Quantum-information science promises to revolutionize computation and communication, as well as our fundamental understanding of complex quantum systems. Qubits, the fundamental units of quantum computation, are the quantum analogs of the binary states of classical computers. A fundamental requirement of qubits is that the time over which they retain the encoded information, known as lifetime, is long compared to the operations that manipulate them. Here, the research team proposes a method to dramatically increase qubit lifetimes in specialized two-dimensional semiconductor materials. The main mechanism by which information in a qubit is lost is through interactions of the system and its environment, much like a pendulum is slowed down by friction at its suspension point. A common approach to increasing qubit lifetime is to isolate the system, analogous to lubricating the point of suspension of the pendulum, but this is highly impractical for many quantum information applications. The approach proposed here is to periodically decouple the system from its environment using various external controls. In this way, qubit lifetime is extended even at room temperature, greatly expanding the range of materials that can be used for quantum information applications. These research aims are naturally integrated with an educational plan that seeks to advance undergraduate, graduate, and postdoctoral training. The mechanism of this program is the development of online tutorial courses and outreach work that promotes science learning to a broad audience.
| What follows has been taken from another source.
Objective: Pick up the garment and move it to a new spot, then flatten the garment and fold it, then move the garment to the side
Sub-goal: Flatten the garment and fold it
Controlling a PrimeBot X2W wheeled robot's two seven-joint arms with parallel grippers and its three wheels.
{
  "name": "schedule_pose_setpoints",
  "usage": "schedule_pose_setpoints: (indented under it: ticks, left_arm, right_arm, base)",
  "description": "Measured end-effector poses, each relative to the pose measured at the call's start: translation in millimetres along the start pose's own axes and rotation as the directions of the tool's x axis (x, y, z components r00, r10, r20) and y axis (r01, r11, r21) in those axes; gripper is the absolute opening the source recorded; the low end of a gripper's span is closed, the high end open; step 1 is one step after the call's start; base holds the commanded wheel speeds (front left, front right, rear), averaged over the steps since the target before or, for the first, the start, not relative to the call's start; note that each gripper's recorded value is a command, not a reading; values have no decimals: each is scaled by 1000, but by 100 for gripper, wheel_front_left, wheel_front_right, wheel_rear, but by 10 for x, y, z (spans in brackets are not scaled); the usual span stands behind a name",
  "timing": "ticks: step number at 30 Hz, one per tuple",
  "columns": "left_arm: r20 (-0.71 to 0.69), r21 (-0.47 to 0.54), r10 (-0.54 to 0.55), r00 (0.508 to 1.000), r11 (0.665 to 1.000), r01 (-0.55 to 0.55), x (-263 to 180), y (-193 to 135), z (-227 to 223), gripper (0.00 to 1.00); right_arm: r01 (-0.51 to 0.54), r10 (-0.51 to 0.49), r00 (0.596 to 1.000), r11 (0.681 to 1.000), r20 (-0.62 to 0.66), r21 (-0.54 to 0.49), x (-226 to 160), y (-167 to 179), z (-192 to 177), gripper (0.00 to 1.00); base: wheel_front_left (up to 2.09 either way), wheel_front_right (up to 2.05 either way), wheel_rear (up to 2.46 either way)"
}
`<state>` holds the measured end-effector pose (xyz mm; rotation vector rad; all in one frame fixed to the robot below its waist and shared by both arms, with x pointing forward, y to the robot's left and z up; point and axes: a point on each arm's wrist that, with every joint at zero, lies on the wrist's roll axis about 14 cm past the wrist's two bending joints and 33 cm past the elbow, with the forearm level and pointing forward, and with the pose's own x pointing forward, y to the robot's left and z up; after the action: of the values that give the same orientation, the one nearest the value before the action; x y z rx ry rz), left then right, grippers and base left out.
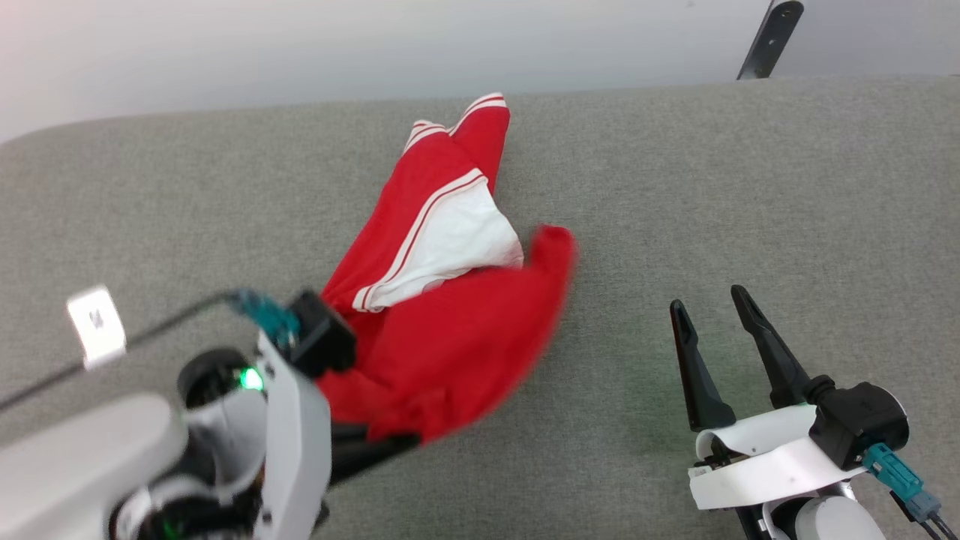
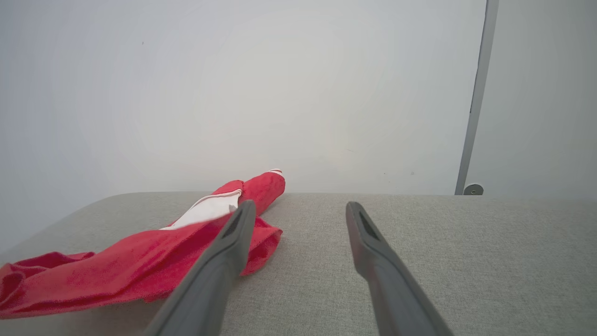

A major challenge in quantum information sciences has been the prevalence of short-lived coherences between quantum states, which impede practical utilization of quantum phenomena. This is especially problematic at room temperature where the environment causes large energy fluctuations that greatly accelerate decoherence. Here, the research team proposes a method to dramatically increase electronic coherence times in quantum-confined two-dimensional (2D) semiconductors at room temperature. The approach is multi-faceted: 1) perform 'single' particle measurements to minimize heterogeneous broadening, 2) identify transient excitonic states that are well-below the bandgap of the materials, and 3) create unique decoherence-free subspaces by optical driving fields that decouple the excitons from strongly coupled phonons, thereby giving rise to long-lived coherences among electronic states of matter. The proposed platform based on highly tunable 2D organic-inorganic perovskite crystals is used to create robust quantum states far from thermal equilibrium for applications in quantum sensing, quantum transport, and quantum information processing. 2D perovskites are ideal materials for this purpose because they exhibit a large manifold of transient and strongly-coupled exciton states that can be used as qubits in quantum information processing and sensing. The approach combines ideas from magnetic resonance, quantum chemistry, coherent spectroscopy, and quantum optics in order to create long-lived coherences with orders-of-magnitude longer electronic coherence times than currently possible in condensed-phase molecular systems under ambient conditions. The work proposed here enables understanding of how structural and chemical changes to the system, as well as modifications of the bath through external perturbations, affect decoherence far from thermal equilibrium. This project incorporates an educational component that advances undergraduate and graduate training through the creation of online tutorial courses that disseminate the research findings and the scientific background necessary to understand them. These courses are made available to a wide audience of students and teachers at the K-12 levels.
This award reflects NSF's statutory mission and has been deemed worthy of support through evaluation using the Foundation's intellectual merit and broader impacts review criteria.